There are more applications within construction for inkjet printers than you might first think. A wide variety of parts, tools and materials must be traceable and identifiable throughout their life cycle, from their manufacture all the way through until a project is built and complete. Some examples are:
Pieces of timber used for construction often need to be graded and marked accordingly. The UK has a long history of marking graded timber with a stamp – so that there is no risk of graded timber being misidentified and enabling the installed timber to be inspected to check the correct grade has been used. This is customarily known as a “grade stamp” but in the language of the European Standards it is a “marking”.
Extrusions and Pipes
When it comes to piping, the advantages of marking them are twofold; firstly, it enables the pipes to be identifiable and traceable. Secondly, pipe marking is an easy way to display the contents and operating temperatures of your piping system. A quick glance will tell maintenance, engineers and other employees which
safety precautions to use before handling the piping or making repairs.
Wires and Cables
The labels on the outer sheathing of cables indicate the size, the wire material, the number of wires contained inside the cable, the maximum voltage rating, and whether there is a ground wire present. The wire size and number of wires are indicated with numbers.
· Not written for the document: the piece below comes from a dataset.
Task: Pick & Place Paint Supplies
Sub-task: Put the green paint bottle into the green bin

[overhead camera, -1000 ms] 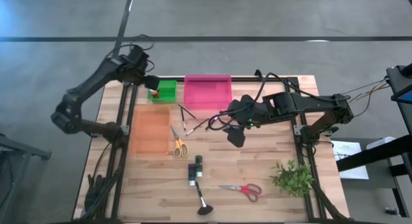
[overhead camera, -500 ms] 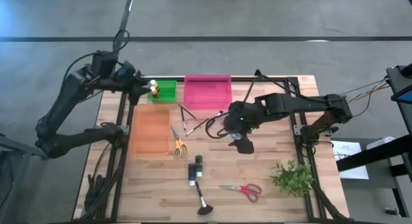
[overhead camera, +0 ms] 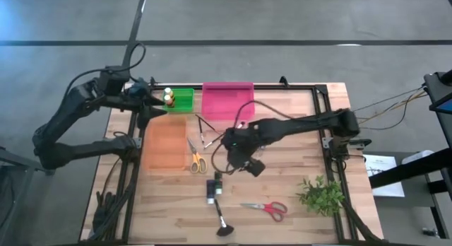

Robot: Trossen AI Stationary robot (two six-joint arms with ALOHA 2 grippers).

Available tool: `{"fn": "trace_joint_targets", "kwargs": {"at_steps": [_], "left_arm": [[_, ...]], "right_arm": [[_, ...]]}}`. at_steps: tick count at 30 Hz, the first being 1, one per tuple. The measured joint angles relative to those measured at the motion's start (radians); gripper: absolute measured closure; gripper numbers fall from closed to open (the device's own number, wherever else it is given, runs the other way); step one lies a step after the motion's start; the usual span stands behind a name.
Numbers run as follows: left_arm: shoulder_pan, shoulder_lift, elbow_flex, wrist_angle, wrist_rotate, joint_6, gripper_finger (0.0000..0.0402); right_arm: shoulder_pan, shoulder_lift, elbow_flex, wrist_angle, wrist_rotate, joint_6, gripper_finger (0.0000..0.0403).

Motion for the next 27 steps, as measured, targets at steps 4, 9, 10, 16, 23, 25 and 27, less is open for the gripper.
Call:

A ground wire is indicated by "G," "w/G," or "with Ground." The wire material is indicated by "CU" for copper and "AL" for aluminium.
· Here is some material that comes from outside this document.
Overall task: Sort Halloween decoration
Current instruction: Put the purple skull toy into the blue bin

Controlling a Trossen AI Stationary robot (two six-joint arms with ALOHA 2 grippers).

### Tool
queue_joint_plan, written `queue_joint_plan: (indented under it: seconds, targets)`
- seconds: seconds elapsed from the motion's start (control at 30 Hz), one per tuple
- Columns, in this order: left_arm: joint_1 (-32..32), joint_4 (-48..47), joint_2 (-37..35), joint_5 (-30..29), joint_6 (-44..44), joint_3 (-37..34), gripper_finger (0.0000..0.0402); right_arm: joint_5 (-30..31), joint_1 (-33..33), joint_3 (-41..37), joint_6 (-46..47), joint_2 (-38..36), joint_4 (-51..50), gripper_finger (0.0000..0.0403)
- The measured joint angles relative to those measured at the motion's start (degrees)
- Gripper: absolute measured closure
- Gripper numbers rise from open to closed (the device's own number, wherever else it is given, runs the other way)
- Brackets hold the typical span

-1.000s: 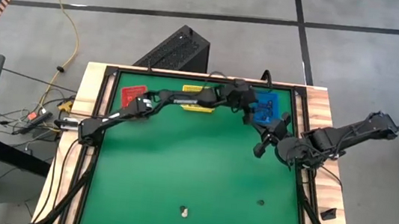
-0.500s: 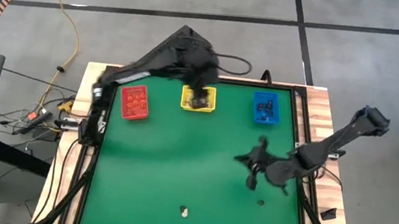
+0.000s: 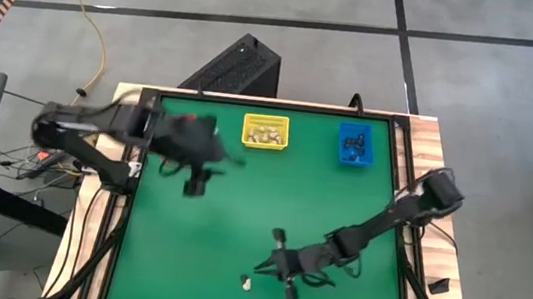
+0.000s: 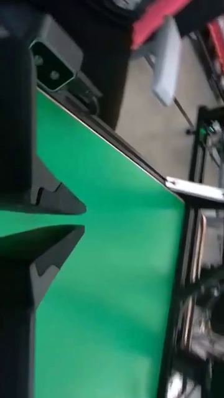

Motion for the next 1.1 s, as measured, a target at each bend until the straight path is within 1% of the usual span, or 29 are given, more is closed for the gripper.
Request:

Marking tools is a useful way to monitor inventory, especially for construction environments where there are a huge amount of individual tools being used at any given time. Over time tools can go missing or break and this can cost businesses significant amounts of money.
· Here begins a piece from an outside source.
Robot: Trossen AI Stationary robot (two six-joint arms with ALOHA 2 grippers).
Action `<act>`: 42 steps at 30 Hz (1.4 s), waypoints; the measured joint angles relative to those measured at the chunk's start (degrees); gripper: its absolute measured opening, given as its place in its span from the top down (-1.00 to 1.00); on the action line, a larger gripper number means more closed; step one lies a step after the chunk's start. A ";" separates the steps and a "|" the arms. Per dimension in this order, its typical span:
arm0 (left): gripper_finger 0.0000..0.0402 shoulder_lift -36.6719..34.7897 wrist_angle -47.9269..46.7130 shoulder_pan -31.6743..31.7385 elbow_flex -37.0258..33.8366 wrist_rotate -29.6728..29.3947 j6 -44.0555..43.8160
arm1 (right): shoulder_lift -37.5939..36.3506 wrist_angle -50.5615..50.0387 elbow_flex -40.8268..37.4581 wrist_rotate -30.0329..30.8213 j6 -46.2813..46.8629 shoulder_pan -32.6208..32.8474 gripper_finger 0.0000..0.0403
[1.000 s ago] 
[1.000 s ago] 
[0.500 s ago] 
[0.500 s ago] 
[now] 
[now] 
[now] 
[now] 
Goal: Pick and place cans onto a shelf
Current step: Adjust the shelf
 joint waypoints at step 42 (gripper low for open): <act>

A Unique Formula Identifier (UFI) is a 16-character alphanumeric code that will be required on the label of products that contain a hazardous mixture. This new label element will be required by 2025 for all hazardous mixtures being put on the market in the European Economic Area (EEA).
Construction settings are usually demanding and harsh, and inkjet printing onto substrates can vary considerably (from metal and plastic to glass and timber). In spite of this, their printing requirements have a lot in common. Not only must the code itself be durable and resistant, but in order to operate effectively in a busy construction environment, the coding machine must be durable, too.
While either Thermal Inkjet (TIJ) or Continuous Inkjet (CIJ) would do the job, CIJ pips its counterpart to the post within construction settings. This is mainly due to its ability to print without needing to be very close to the surface of the item being printed onto. CIJ printers are generally cheaper to run when operating on large-scale workflows, due to the lower cost of consumables. CIJ printers are fairly heavy-duty and robust machines, whereas TIJ printers tend to be smaller, more compact and more fragile. On the flipside, CIJ printers typically have a longer downtime, so if you are operating on a smaller scale and can't afford for your production activity to be halted due to technical difficulties, TIJ might be a more cost-effective option.